• [Problem statement] Write out each entry word for word.

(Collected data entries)
────
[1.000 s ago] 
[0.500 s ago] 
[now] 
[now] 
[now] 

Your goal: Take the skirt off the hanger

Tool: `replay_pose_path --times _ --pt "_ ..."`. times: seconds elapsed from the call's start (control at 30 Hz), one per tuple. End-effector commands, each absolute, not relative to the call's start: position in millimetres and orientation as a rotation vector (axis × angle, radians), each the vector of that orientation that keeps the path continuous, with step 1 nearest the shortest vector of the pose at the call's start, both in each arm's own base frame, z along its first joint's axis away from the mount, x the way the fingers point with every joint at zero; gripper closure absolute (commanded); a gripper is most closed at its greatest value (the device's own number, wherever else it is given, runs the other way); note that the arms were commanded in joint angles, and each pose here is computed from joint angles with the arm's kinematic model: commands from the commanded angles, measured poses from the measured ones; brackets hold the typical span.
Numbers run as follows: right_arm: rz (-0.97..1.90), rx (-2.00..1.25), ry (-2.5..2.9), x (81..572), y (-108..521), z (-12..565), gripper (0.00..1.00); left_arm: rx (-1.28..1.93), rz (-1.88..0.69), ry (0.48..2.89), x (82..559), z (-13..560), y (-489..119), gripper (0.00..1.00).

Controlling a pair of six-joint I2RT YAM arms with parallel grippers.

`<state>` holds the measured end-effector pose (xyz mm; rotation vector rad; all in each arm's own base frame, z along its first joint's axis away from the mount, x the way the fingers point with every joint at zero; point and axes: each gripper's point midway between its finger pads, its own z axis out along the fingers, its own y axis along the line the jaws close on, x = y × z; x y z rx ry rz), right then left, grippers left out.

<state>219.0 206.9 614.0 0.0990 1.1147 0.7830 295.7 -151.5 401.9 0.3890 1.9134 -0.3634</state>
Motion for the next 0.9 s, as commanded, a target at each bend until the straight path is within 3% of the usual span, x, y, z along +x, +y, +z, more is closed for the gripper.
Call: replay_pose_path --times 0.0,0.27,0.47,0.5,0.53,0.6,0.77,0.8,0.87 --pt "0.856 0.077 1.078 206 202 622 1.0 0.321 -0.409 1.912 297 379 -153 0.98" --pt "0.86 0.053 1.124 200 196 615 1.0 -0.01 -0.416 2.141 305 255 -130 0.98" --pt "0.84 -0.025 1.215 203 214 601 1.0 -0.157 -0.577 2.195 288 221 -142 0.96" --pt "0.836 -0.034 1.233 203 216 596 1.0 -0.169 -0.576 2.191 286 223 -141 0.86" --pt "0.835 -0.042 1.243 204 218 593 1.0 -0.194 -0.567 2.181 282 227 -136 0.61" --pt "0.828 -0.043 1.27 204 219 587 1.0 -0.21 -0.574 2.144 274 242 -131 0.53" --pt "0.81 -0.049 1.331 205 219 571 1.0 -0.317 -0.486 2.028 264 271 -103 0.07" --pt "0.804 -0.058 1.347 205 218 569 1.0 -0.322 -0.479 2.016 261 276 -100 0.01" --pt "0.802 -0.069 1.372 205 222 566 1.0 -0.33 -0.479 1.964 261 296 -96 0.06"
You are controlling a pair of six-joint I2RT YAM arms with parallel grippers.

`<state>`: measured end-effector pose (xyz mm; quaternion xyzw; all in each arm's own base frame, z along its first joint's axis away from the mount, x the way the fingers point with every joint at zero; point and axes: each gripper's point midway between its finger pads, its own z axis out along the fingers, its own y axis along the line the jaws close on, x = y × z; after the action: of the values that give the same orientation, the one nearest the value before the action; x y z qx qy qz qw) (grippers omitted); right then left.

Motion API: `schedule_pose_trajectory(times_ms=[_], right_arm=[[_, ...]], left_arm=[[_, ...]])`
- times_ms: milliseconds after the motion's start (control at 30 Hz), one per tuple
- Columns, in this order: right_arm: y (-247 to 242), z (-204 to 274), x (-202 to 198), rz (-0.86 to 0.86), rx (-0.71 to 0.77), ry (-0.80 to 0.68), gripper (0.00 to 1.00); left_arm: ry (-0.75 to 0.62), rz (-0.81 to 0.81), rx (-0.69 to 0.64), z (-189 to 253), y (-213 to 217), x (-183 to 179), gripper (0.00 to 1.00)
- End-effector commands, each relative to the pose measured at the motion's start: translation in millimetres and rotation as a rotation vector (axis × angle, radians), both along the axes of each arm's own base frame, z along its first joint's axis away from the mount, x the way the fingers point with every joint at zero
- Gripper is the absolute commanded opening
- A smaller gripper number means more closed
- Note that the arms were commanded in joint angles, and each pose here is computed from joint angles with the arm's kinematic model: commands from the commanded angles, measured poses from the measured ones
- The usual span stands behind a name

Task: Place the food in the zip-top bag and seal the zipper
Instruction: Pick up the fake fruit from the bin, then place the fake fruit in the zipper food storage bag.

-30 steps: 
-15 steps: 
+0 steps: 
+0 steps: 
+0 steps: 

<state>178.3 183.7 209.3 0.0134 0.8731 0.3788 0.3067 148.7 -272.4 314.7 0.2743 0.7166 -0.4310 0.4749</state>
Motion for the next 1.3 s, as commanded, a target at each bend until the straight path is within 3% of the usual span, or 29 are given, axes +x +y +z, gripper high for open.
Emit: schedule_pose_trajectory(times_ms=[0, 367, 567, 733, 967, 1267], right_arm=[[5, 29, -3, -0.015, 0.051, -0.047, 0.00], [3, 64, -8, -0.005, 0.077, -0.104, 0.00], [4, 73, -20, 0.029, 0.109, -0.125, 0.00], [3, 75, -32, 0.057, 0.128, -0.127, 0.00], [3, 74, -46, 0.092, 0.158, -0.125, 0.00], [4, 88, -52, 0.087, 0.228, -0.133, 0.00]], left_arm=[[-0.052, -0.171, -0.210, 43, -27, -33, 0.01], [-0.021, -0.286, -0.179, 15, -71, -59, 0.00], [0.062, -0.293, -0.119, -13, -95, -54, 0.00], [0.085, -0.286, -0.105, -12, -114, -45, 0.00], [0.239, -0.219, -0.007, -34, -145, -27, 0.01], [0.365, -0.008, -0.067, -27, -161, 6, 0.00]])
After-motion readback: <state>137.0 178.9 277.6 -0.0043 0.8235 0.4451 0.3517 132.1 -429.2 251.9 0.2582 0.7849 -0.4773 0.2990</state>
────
• [Output of the exercise]
[1.000 s ago] 
[0.500 s ago] 
[now] 
[now] 
[now] 

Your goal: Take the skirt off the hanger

Tool: `replay_pose_path --times _ --pt "_ ..."`. times: seconds elapsed from the call's start (control at 30 Hz), one per tuple. End-effector commands, each absolute, not relative to the call's start: position in millimetres and orientation as a rotation vector (axis × angle, radians), each the vector of that orientation that keeps the path continuous, with step 1 nearest the shortest vector of the pose at the call's start, both in each arm's own base frame, z along its first joint's axis away from the mount, x the way the fingers point with every joint at zero; gripper closure absolute (commanded); a gripper is most closed at its greatest value (the device's own number, wherever else it is given, runs the other way); note that the arms were commanded in joint angles, and each pose here is computed from joint angles with the arm's kinematic model: commands from the commanded angles, measured poses from the measured ones; brackets hold the typical span.
Numbers run as follows: right_arm: rz (-0.97..1.90), rx (-2.00..1.25), ry (-2.5..2.9), x (81..572), y (-108..521), z (-12..565), gripper (0.00..1.00); left_arm: rx (-1.28..1.93), rz (-1.88..0.69), ry (0.48..2.89), x (82..559), z (-13..560), y (-489..119), gripper (0.00..1.00).

Controlling a pair of six-joint I2RT YAM arms with parallel grippers.

`<state>` holds the measured end-effector pose (xyz mm; rotation vector rad; all in each arm's own base frame, z along its first joint's axis away from the mount, x the way the fingers point with every joint at zero; point and axes: each gripper's point midway between its finger pads, its own z axis out along the fingers, its own y axis along the line the jaws close on, x = y × z; x y z rx ry rz), right then left, grippers left out.

<state>219.0 206.9 614.0 0.0990 1.1147 0.7830 295.7 -151.5 401.9 0.3890 1.9134 -0.3634</state>
Motion for the next 0.9 s, as commanded, a target at each bend until the straight path is within 3% of the usual span, x, y, z along +x, +y, +z, more is closed for the gripper.
Call: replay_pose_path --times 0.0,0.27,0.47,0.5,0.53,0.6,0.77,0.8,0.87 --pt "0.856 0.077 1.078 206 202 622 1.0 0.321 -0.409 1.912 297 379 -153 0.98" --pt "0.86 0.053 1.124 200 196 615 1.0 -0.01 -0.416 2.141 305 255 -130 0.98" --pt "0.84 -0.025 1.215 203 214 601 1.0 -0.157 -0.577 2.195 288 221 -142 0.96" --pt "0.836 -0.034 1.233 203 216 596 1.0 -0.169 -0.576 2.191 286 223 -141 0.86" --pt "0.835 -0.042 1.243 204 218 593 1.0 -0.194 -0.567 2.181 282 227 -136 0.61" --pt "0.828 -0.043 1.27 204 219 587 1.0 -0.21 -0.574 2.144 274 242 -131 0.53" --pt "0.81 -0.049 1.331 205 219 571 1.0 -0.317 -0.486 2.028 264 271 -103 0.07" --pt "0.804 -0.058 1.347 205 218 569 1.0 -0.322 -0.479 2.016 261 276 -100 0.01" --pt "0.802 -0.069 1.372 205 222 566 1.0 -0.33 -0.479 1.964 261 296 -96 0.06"
You are controlling a pair of six-joint I2RT YAM arms with parallel grippers.

`<state>`: measured end-effector pose (xyz mm; quaternion xyzw; all in each arm's own base frame, z along its first joint's axis away from the mount, x the way the fingers point with every joint at zero; point and axes: each gripper's point midway between its finger pads, its own z axis out along the fingers, its own y axis along the line the jaws close on, x = y × z; after the action: of the values that give the same orientation, the one nearest the value before the action; x y z qx qy qz qw) (grippers omitted); right then left.

Motion API: `schedule_pose_trajectory(times_ms=[_], right_arm=[[_, ...]], left_arm=[[_, ...]])`
- times_ms: milliseconds after the motion's start (control at 30 Hz), one per tuple
- Columns, in this order: right_arm: y (-247 to 242), z (-204 to 274), x (-202 to 198), rz (-0.86 to 0.86), rx (-0.71 to 0.77), ry (-0.80 to 0.68), gripper (0.00 to 1.00); left_arm: ry (-0.75 to 0.62), rz (-0.81 to 0.81), rx (-0.69 to 0.64), z (-189 to 253), y (-213 to 217), x (-183 to 179), gripper (0.00 to 1.00)
- End-effector commands, each relative to the pose measured at the motion's start: translation in millimetres and rotation as a rotation vector (axis × angle, radians), both along the axes of each arm's own base frame, z along its first joint's axis away from the mount, x the way the fingers point with every joint at zero
- Gripper is the absolute commanded opening
- A smaller gripper number means more closed
- Note that the arms were commanded in joint angles, and each pose here is computed from joint angles with the arm's kinematic model: commands from the commanded angles, measured poses from the measured ones
- The usual span stands behind a name

Task: Place the food in the zip-top bag and seal the zipper
Instruction: Pick up the fake fruit from the bin, then place the fake fruit in the zipper food storage bag.

-30 steps: 
-15 steps: 
+0 steps: 
+0 steps: 
+0 steps: 

<state>178.3 183.7 209.3 0.0134 0.8731 0.3788 0.3067 148.7 -272.4 314.7 0.2743 0.7166 -0.4310 0.4749</state>
Motion for the next 1.3 s, as commanded, a target at each bend until the straight path is within 3% of the usual span, or 29 are given, axes +x +y +z, gripper high for open.
Emit: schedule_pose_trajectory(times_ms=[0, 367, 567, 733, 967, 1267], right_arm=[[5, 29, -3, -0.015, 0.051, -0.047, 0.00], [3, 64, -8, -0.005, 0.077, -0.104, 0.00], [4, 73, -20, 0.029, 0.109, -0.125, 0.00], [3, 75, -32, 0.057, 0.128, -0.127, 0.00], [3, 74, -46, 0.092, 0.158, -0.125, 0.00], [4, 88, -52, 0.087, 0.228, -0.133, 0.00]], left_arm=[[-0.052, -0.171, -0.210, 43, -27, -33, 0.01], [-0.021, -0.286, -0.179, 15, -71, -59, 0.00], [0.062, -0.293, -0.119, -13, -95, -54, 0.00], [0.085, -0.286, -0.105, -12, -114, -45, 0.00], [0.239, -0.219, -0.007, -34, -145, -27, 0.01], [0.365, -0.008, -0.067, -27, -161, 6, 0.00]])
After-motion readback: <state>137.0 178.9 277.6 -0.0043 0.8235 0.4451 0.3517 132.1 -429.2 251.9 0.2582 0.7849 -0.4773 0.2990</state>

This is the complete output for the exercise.